Uploading sensitive data

emrys404

Hello,

A client of mine wants users to be able to upload files that contain sensitive data like ssn, names, addresses etc. Obviously this will be done over an SSL connection but what methods for storing, accessing, etc. do you recommend?

Thanks,

Emrys

bpat1434

Obviously you should encrypt it either during submission, or after before storage.

The current "best accepted" method is RSA-256 encryption. That's what I would suggest, especially with sensitive info like SSN or bank account stuff. Names and addresses aren't technically sensitive as any bloke with a phone book can find you (if your number is listed).

Anyway, you can either encrypt the data using Javascript into RSA-256 or, you can submit the data and let PHP encrypt it for you. If you just google about the subject, you'll find plenty of scripts and tutorials.

emrys404

Hello,

Thanks for your reply. Okay encryption it is. So then i'll need it to be decryptable as the site admin needs to look at it. In that case where do i store the key that it wont get compromised, but is still available for use in decryption? Also do i store the encrypted files as a blob in the database or do i store them in filesystem?

Thanks,

Emrys

bpat1434

The key should most probably be stored in a file above the document root (i.e. above the public_html or www folder) so it can't be viewed by any browser.

As for storing it in the database, you can store it as varchar or blob, although blob (Binary Large OBject) probably isn't necessary. Typically blob is for files and images, not just data. You'd use Varchar or Text for data. Just make sure you have the proper encoding selected, otherwise it could destroy your data.

emrys404

Okay so here is what i've got so far. I would love to hear your comments on it:
I'll upload the file, encrypt and store it in mysql with the AES_encrypt function and store the key outside of the web directory.
Since my files are going to be pdf, excel and cvs i was thinking i would use base64_encode on them, then insert it into mysql using the AES_encrypt function. What data type does this field need to be? blob?

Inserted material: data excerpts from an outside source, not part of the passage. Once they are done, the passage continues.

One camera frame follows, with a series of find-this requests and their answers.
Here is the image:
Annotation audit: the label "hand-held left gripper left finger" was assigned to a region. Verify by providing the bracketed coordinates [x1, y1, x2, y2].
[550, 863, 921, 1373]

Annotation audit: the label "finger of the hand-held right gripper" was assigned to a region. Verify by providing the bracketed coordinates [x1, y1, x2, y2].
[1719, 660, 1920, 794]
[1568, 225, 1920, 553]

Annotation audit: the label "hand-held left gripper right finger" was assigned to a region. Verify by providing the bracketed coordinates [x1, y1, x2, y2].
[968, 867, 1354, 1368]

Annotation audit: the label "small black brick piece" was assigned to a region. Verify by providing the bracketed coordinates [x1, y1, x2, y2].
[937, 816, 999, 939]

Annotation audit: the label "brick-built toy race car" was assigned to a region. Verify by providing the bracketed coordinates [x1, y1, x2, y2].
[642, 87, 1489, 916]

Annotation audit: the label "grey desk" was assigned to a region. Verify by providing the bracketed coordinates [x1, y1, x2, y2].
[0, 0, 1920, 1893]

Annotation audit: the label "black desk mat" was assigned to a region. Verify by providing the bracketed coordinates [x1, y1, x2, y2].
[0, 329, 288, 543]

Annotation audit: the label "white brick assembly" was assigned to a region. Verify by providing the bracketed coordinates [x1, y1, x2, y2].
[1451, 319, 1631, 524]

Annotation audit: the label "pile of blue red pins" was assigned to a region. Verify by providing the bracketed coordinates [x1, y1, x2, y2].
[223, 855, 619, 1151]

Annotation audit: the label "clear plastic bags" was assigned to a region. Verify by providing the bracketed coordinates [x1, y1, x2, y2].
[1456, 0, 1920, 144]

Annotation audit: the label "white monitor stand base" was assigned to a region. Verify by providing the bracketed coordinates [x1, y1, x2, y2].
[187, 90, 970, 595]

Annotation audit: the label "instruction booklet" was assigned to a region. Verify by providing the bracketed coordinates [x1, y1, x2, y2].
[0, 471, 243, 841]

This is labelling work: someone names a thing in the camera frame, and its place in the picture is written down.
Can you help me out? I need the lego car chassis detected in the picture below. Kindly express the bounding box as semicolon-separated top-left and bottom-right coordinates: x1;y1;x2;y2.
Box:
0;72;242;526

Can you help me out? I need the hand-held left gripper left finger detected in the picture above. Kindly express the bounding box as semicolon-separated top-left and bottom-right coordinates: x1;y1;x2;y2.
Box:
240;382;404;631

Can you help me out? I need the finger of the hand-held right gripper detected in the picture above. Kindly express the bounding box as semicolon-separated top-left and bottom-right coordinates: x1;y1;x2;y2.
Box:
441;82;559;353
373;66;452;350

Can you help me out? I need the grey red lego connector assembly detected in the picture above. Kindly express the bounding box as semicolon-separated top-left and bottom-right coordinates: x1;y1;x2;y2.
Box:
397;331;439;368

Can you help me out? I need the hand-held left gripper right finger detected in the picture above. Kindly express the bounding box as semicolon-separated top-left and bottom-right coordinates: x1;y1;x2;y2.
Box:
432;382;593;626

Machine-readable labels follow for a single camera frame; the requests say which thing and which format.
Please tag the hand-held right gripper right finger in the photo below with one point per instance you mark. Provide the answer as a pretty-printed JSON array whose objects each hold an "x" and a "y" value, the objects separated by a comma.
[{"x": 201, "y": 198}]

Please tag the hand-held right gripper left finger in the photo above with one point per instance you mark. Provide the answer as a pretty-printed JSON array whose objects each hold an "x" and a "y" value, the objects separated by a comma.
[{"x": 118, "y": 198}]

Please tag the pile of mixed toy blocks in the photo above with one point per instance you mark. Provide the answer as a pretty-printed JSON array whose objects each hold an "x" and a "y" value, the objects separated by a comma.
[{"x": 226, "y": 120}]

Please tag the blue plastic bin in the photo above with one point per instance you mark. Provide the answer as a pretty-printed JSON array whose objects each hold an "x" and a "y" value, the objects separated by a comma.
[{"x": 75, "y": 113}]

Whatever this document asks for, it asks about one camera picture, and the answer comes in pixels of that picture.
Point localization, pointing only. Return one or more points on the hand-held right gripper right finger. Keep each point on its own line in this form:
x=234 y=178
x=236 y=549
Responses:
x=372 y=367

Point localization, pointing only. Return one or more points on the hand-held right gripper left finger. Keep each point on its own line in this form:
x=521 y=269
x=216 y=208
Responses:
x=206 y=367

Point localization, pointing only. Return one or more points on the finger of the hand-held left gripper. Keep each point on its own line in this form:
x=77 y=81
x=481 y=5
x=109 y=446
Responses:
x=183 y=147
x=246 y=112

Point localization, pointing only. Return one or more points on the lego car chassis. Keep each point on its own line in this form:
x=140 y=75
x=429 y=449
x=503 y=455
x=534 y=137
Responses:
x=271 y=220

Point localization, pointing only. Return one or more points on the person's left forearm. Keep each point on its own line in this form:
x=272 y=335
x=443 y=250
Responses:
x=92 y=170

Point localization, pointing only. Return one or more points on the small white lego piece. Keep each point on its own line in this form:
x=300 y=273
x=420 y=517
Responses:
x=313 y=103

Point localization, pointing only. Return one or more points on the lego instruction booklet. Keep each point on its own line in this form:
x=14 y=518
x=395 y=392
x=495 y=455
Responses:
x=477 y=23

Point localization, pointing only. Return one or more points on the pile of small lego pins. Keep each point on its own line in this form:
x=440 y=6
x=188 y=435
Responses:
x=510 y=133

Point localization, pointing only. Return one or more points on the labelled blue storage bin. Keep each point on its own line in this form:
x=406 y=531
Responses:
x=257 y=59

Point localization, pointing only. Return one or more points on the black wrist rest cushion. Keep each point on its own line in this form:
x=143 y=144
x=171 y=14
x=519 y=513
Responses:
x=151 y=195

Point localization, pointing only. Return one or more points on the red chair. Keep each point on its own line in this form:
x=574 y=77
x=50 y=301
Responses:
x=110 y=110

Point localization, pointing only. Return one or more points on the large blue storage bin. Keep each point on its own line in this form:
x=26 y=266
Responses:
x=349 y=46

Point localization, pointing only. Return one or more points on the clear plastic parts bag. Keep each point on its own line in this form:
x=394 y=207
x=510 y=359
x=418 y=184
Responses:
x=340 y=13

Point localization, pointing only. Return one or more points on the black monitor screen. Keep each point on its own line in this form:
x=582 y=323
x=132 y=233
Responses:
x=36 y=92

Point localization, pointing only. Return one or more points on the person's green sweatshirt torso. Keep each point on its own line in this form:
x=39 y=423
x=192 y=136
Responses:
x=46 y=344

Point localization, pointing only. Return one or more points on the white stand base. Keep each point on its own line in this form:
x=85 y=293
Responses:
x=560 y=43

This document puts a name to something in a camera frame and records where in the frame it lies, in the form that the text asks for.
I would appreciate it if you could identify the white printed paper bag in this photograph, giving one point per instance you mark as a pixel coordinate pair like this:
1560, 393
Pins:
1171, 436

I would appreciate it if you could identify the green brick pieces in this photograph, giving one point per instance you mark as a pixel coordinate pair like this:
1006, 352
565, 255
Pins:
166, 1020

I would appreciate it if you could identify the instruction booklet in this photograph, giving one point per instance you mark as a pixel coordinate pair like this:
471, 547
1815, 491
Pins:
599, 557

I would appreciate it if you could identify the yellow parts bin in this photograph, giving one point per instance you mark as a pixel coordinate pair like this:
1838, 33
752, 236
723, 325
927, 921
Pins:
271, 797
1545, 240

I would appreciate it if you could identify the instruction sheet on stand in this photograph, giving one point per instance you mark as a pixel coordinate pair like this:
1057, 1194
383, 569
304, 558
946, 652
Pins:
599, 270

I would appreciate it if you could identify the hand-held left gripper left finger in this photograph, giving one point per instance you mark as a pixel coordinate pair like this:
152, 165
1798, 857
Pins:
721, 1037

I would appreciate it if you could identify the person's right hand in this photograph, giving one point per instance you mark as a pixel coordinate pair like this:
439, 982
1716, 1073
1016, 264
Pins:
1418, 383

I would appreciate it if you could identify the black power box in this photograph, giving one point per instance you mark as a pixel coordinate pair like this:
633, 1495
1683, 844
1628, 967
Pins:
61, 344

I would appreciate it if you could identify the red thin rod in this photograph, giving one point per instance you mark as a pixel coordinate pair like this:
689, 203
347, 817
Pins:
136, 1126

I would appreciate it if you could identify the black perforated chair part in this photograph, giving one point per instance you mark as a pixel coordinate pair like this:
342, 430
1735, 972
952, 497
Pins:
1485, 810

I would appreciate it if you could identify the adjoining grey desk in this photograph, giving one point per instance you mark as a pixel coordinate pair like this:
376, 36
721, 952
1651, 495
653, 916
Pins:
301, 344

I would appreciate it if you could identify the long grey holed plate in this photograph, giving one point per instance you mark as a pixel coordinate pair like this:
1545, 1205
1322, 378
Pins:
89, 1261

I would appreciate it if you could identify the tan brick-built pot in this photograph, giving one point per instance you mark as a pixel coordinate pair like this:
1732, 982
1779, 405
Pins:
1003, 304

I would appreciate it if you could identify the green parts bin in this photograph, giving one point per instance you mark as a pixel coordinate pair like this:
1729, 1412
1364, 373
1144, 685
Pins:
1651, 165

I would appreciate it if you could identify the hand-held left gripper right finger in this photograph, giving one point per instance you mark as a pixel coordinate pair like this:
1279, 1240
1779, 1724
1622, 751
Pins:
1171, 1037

Please tell me if this is feasable or not.

Thanks,

Emrys

MarkR

emrys404 wrote:
A client of mine wants users to be able to upload files that contain sensitive data like ssn, names, addresses etc. Obviously this will be done over an SSL connection but what methods for storing, accessing, etc. do you recommend?

I recommend only using sufficient due diligence in protecting the data from attackers.

Obviously the preferred solution would be not to store these sensitive data at all, but if it is absolutely mandatory, your system should show due diligence:

Shared hosting is definitely a no-no (Unless it's shared with an application under the same administrative control and set of users).
All access for developers, systems administrators and anyone else with access to the data should be over secure links from known secure locations (e.g. a VPN or SSH tunnel) - ideally lockable rooms on your premises where physical security exists. So having developers or sysadmins log in from cybercafes is a definite no-no, as keyloggers etc could exist.
Due diligence should be shown in developing the application itself against possible attacks
Reputable staff should be chosen; access should be limited to those who "need to know".

Mark